La riqueza envenenada
Por Carlos Alberto Montaner
El Nuevo Herald
Los países, como la gente, pueden morir de obesidad. Panamá corre ese riesgo: pudiera matarlo la abundancia. El Canal, admirablemente administrado por los panameños, y hoy en medio de un oportuno proceso de ampliación, en los próximos años podría traerle a la nación un chorro incontrolable de varias decenas de miles de millones de dólares generados por el peaje abonado por los grandes buques de transporte.
¿Cómo puede afectar negativamente a los panameños semejante bendición económica? De varias maneras. Como el Canal es una propiedad pública, hasta hoy bajo una responsable gerencia autónoma, se convertiría en el deseado botín de cualquier gobierno con vocación populista. Esto fue lo que sucedió con PDVSA, la gran compañía petrolera venezolana. Fue una excelente empresa pública mientras se mantuvo alejada del control de los políticos, hasta que Hugo Chávez se apoderó de ella, la puso a su servicio, y la convirtió en su cofre privado para financiar las fantasías expansionistas de su socialismo del siglo XXI.
Un Canal que genere ingresos multibillonarios sería para los panameños algo parecido al petróleo para los jeques del desierto: la tentación de desarrollar un Estado rentista en el que los ingresos producidos por esos vitales servicios marítimos se utilicen para subsidiar empresas ruinosas, generalmente explotadas por cortesanos deshonestos coludidos con políticos corruptos, pagar por gastos extravagantes, aumentar exponencialmente el número de empleados públicos innecesarios, y sostener a una multitud de clientes políticos que le temen al trabajo más que al diablo y se acostumbran a malvivir de las dádivas del Estado.
Generalmente, los Estados ricos mantienen en la miseria a las sociedades a las que supuestamente sirven. Ese es el caso de Nigeria, Irak, Libia, Irán, y fue el de la URSS y sus satélites mientras existió la pesadilla comunista en Occidente. Y la razón es muy simple: el Estado rico, y mucho más si es un Estado-empresario, suele ser secuestrado por las élites del poder que lo colocan a su servicio. En alguna medida, este fenómeno ocurrió en la Venezuela anterior a Hugo Chávez, aunque posteriormente el teniente coronel multiplicaría por cien los disparates y atropellos cometidos en ese desdichado país durante los cuarenta años de democracia venezolana.

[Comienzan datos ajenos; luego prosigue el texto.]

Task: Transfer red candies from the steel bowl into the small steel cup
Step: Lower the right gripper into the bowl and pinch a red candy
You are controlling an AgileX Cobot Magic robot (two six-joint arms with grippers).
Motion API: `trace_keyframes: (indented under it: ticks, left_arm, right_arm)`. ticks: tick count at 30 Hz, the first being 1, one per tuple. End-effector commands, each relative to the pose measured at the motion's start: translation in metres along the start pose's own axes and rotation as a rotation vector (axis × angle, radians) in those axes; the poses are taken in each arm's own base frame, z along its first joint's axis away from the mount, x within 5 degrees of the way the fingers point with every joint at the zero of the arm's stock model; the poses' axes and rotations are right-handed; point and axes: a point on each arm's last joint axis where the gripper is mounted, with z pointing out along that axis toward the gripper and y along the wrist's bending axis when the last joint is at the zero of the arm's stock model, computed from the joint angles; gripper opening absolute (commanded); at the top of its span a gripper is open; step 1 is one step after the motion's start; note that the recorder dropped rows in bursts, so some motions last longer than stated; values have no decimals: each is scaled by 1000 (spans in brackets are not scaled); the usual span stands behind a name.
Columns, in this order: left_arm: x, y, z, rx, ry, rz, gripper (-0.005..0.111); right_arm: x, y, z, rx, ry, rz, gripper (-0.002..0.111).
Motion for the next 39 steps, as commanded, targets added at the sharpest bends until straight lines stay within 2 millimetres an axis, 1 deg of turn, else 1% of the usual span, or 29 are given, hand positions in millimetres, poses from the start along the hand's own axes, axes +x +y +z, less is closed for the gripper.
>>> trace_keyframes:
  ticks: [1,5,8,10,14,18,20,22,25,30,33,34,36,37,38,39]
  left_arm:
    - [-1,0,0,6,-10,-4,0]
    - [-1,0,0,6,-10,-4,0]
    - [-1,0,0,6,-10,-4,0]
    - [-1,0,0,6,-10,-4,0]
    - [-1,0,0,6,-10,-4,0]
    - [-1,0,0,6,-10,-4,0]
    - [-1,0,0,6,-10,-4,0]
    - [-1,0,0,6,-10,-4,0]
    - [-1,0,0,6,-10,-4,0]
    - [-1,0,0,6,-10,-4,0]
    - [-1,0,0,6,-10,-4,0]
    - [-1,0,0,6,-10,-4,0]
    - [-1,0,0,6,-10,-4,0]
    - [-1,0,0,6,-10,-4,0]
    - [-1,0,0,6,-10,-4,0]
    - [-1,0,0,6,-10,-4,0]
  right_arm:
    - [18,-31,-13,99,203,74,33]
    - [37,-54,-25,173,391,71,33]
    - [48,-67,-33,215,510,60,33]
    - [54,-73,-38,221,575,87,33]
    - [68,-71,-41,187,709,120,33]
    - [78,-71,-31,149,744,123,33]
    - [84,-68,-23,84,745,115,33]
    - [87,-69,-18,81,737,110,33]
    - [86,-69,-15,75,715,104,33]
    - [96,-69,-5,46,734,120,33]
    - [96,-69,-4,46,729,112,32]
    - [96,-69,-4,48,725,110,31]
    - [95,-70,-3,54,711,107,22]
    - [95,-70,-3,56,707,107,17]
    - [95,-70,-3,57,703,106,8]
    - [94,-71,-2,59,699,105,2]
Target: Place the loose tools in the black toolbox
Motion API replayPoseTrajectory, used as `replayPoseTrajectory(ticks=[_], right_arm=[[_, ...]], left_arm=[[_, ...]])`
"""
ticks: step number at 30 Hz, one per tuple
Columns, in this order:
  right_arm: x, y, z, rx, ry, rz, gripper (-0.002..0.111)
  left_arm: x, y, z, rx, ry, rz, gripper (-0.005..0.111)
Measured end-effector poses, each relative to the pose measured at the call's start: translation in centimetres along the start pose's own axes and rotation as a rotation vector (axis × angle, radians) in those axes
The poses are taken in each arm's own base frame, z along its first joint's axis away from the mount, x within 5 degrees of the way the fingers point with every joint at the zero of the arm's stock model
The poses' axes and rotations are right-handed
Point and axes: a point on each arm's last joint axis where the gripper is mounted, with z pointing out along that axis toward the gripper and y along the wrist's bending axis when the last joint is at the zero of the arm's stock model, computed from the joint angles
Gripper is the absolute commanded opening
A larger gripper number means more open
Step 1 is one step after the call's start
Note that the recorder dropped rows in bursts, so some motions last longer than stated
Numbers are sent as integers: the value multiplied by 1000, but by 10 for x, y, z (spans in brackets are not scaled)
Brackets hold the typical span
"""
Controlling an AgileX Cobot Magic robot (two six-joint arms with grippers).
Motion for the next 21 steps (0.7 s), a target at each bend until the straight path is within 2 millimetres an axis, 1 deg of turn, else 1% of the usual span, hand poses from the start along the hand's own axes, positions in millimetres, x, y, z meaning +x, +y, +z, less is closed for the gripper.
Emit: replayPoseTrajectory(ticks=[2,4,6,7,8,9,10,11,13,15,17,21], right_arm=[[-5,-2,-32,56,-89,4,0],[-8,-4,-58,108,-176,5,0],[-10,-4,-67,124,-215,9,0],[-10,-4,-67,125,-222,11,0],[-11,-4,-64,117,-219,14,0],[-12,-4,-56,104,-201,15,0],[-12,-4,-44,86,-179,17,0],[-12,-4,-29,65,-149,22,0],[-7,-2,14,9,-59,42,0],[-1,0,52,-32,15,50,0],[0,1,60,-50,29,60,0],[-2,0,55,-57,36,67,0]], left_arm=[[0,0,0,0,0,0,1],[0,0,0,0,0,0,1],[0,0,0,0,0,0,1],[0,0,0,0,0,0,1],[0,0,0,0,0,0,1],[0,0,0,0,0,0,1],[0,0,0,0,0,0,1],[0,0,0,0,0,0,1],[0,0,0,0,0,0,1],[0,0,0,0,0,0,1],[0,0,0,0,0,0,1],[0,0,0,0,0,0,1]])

¿Cómo una nación puede utilizar provechosamente una inesperada lluvia de recursos? La respuesta es bastante clara: invirtiendo en todo aquello que propicie la creación de empresas sanas capaces de sobrevivir y prosperar sin respiración artificial. La única riqueza duradera en cualquier sociedad es la que deriva del trabajo. Invertir en educación y salud, por ejemplo, es siempre acertado. Mientras mejores sean la educación y la salud de las personas, más riqueza podrán crear con su trabajo. Invertir en infraestructuras (carreteras, puertos y aeropuertos, comunicaciones) y en seguridad también es conveniente: atrae inversiones. Pagar las deudas y equilibrar las cuentas mantiene la inflación bajo control y sostiene el valor de la moneda, elementos imprescindibles para contar con una atmósfera económica confiable.
Esto no quiere decir que deba olvidarse el llamado gasto social, sino que hay que entender que la pobreza sólo se elimina cuando la sociedad es capaz de segregar un tejido empresarial denso y sofisticado, como sucede en los treinta países más prósperos del mundo, según la relación del Indice de Desarrollo Humano de Naciones Unidas. Todos ellos, por cierto, son democracias dotadas de economías abiertas, altamente globalizadas, que protegen la propiedad privada y el mercado. En esas sociedades, es cierto, el Estado ha desarrollado políticas públicas encaminadas a ayudar a los más necesitados, pero ha podido hacer esto por el sostén de las empresas exitosas, por los puestos de trabajo que éstas crean y, naturalmente, por los impuestos que sus actividades generan.
Lo sensato y productivo no es tener un Estado fuerte, sino una sociedad fuerte que alimente a un Estado eficiente al que controla, vigila y somete a constantes auditorías. Lo sensato es un Estado que reciba, en calidad de impuestos, digamos, el 20% de los beneficios de un inmenso parque empresarial, y no un Estado tercamente empeñado en desarrollar actividades contrarias a su esencia y funciones. Si los panameños se equivocan, les va a suceder lo que a los venezolanos: van a tirar al mar el maná que pronto les caerá del cielo.